Isolation and characterization of Df(2R)BSC482
Stacey Christensen, Kim Cook and Kevin Cook
Bloomington Stock Center
Indiana University
Df(2R)BSC482 was isolated as a FLP recombinase-induced recombination event involving P{XP}l(2)k05713d11115 and PBac{WH}Strn-Mlckf04333. The deletion was isolated as a chromosome lacking miniwhite markers in progeny of P{hsFLP}1, y1 w1118; P{XP}l(2)k05713d11115/PBac{WH}Strn-Mlckf04333 males crossed to w1118; P{hs-hid}2, wgSp-1/CyO females.

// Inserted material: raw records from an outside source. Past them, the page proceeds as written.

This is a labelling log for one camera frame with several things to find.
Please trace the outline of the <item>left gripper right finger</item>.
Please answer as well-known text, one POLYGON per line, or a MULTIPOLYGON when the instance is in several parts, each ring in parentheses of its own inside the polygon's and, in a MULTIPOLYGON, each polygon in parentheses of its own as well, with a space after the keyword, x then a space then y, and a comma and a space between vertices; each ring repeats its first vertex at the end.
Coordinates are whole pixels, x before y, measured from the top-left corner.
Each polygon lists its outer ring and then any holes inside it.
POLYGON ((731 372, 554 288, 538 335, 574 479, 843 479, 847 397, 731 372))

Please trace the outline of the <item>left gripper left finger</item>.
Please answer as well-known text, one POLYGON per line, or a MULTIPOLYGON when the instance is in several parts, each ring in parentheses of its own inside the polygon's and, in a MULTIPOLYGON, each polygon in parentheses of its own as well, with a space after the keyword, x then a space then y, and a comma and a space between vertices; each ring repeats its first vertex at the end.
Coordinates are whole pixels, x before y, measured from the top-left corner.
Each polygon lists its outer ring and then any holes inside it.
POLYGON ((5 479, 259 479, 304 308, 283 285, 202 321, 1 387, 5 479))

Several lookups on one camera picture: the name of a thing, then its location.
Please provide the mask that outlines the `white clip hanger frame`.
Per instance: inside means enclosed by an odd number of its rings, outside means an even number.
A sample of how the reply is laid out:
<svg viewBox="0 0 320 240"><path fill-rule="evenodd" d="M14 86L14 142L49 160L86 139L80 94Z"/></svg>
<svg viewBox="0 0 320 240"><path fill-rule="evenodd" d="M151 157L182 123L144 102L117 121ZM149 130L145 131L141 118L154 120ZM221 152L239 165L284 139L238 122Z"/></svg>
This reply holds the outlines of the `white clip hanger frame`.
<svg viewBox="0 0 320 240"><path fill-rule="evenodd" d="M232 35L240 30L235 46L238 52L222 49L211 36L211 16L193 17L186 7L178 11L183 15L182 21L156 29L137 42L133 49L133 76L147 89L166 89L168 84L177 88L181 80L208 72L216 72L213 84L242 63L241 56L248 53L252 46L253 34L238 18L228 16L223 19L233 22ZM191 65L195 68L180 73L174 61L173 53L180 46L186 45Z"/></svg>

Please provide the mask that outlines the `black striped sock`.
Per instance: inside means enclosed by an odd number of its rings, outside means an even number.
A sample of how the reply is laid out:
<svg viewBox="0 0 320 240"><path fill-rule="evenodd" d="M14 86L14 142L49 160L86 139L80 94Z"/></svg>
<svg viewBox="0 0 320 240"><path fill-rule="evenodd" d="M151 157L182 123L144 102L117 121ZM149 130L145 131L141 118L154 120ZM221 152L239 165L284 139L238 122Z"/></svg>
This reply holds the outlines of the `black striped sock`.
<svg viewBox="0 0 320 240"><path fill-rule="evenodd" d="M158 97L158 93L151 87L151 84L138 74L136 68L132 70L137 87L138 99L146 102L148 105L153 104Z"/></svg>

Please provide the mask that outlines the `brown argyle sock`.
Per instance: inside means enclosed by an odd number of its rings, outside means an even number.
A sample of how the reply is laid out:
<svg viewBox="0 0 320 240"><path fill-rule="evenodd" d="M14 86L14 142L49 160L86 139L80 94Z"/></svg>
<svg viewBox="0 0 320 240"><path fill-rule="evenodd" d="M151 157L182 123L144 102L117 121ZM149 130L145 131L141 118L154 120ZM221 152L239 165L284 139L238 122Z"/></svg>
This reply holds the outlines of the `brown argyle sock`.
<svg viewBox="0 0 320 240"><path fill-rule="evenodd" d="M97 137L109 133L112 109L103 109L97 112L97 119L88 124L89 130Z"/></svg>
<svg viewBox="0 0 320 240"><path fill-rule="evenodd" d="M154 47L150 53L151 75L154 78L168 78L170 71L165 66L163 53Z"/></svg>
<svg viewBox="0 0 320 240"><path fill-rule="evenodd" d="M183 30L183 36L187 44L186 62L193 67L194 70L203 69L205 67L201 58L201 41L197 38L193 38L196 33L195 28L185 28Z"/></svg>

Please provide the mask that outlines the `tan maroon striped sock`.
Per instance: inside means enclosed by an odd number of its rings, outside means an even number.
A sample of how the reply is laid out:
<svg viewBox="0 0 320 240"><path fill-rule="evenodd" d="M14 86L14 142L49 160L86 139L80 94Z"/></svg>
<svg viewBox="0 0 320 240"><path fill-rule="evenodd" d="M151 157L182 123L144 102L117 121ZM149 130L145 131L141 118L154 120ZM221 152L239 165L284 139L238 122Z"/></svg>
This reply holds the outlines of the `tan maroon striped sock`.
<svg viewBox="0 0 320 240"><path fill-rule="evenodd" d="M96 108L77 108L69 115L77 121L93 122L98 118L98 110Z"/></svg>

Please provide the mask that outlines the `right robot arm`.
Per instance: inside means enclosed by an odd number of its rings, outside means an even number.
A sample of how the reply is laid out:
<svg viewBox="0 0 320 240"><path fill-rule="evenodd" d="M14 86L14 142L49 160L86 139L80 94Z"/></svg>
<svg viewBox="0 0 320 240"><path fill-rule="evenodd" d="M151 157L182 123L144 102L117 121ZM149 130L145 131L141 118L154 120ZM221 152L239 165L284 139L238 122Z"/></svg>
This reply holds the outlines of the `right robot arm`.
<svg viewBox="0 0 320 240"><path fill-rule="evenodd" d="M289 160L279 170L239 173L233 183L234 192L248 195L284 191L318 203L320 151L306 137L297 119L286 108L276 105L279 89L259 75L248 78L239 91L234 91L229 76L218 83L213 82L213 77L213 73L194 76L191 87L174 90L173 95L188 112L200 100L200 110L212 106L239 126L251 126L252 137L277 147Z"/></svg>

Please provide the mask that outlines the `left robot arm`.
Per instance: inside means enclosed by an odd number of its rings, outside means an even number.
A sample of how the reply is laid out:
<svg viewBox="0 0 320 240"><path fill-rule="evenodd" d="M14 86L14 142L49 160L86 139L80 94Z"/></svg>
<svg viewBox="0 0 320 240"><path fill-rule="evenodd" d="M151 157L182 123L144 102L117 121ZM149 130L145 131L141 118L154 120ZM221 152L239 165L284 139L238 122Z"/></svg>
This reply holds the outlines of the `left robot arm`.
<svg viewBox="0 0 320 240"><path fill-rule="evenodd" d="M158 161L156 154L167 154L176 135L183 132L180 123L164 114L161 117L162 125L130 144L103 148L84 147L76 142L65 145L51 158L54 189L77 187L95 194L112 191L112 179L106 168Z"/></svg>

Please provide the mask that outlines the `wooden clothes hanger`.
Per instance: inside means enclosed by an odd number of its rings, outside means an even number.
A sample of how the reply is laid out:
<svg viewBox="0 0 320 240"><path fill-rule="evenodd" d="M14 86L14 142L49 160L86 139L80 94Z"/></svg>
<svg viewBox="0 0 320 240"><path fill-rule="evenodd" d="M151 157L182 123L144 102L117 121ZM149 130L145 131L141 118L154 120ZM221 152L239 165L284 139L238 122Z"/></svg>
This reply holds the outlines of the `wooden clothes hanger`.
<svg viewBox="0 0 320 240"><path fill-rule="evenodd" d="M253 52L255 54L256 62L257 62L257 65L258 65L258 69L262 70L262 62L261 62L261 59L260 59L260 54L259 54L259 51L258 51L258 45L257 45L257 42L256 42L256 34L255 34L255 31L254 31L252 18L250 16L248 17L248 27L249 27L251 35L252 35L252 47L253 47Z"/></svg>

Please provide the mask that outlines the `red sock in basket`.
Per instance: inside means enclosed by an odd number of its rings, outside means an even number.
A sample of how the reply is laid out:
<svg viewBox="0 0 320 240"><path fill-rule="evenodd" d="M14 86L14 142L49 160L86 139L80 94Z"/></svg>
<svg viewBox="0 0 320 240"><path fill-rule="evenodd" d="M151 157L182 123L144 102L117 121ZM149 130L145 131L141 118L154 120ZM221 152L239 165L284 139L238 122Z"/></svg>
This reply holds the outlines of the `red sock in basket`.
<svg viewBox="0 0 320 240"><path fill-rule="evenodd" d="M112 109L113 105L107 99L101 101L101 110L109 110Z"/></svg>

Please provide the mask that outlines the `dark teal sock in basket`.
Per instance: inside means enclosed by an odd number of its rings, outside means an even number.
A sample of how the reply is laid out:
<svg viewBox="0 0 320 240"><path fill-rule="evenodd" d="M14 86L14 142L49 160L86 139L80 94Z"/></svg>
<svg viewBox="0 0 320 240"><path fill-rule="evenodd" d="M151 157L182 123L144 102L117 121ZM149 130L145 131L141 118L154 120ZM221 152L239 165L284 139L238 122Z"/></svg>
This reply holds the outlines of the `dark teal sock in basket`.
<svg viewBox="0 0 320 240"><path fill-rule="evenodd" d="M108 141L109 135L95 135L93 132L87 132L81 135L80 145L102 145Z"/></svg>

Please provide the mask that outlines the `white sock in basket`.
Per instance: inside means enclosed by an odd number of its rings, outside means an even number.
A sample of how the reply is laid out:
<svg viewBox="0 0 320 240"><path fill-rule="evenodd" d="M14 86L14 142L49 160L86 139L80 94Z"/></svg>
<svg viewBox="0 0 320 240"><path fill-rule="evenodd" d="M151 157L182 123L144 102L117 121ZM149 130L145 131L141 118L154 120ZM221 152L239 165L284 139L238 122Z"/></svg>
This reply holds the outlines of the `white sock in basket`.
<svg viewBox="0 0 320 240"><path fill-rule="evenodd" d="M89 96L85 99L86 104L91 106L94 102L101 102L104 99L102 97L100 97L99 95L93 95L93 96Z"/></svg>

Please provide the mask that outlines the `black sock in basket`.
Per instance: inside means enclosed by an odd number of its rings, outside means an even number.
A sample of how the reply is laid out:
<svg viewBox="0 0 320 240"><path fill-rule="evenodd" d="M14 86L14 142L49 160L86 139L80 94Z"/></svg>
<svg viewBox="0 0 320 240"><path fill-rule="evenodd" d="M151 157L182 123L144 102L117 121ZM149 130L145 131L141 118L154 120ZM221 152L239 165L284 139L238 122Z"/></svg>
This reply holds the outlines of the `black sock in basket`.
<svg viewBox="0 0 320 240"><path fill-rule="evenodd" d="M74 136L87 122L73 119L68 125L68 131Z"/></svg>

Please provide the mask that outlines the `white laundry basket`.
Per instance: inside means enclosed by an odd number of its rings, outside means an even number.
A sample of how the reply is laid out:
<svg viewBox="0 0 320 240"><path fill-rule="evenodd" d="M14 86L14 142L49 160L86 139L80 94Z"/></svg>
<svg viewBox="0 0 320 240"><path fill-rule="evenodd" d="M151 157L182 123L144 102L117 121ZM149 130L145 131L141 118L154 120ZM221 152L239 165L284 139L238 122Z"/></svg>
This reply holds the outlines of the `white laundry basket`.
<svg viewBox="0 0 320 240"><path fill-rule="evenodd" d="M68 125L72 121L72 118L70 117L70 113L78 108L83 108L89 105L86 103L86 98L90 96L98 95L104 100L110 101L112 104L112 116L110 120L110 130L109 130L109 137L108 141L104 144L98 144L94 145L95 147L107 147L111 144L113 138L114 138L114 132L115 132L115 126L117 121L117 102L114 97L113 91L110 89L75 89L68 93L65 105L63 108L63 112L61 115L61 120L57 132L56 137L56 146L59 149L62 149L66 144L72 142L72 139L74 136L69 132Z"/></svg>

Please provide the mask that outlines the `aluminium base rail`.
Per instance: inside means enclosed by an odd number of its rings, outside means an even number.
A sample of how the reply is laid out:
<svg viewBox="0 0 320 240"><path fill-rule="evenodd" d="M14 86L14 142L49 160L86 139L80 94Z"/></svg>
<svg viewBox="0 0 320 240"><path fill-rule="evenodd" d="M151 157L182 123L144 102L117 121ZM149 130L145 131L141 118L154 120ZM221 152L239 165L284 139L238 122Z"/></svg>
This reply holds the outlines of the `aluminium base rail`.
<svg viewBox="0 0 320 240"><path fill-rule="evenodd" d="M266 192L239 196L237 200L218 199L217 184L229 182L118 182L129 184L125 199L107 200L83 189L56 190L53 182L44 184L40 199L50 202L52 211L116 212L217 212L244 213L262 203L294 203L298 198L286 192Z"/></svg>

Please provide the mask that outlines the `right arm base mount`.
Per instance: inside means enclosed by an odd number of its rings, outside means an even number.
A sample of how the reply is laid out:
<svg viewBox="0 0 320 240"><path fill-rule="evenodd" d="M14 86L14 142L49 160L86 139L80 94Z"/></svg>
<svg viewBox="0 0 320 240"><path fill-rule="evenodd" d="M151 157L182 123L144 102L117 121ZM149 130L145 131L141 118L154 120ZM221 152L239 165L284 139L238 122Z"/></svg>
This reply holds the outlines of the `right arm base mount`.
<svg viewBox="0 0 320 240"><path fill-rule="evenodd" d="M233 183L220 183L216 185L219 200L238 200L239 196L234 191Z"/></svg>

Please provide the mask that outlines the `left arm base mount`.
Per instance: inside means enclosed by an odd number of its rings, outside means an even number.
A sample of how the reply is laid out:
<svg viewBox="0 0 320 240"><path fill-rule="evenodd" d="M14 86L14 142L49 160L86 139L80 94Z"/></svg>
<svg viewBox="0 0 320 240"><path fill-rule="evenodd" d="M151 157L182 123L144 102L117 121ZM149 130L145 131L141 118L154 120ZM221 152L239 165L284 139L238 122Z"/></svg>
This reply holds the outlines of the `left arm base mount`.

These males were heat shocked as larvae as described in Parks et al., Nature Genetics 36: 288-292, 2004 (FBrf0175003). This cross and crosses in preceding and succeeding generations maintained the original genetic background of the Exelixis insertion stocks (Thibault et al., Nature Genetics 36: 283-287, 2004; FBrf0175002). The recombination event generated the genetic element P+PBac{XP5.WH5}BSC482 from the segment of P{XP}l(2)k05713d11115 to the left of its FRT site and the segment of PBac{WH}Strn-Mlckf04333 to the right of its FRT site. Its presence was verified using the PCR methods and primers described in Parks et al. The cytological breakpoints of Df(2R)BSC482 predicted from the Release 5 genomic coordinates of the transposable element insertions sites are 52C8;52D5. Df(2R)BSC482 failed to complement Df(2R)BSC308 and Df(2R)Exel7138.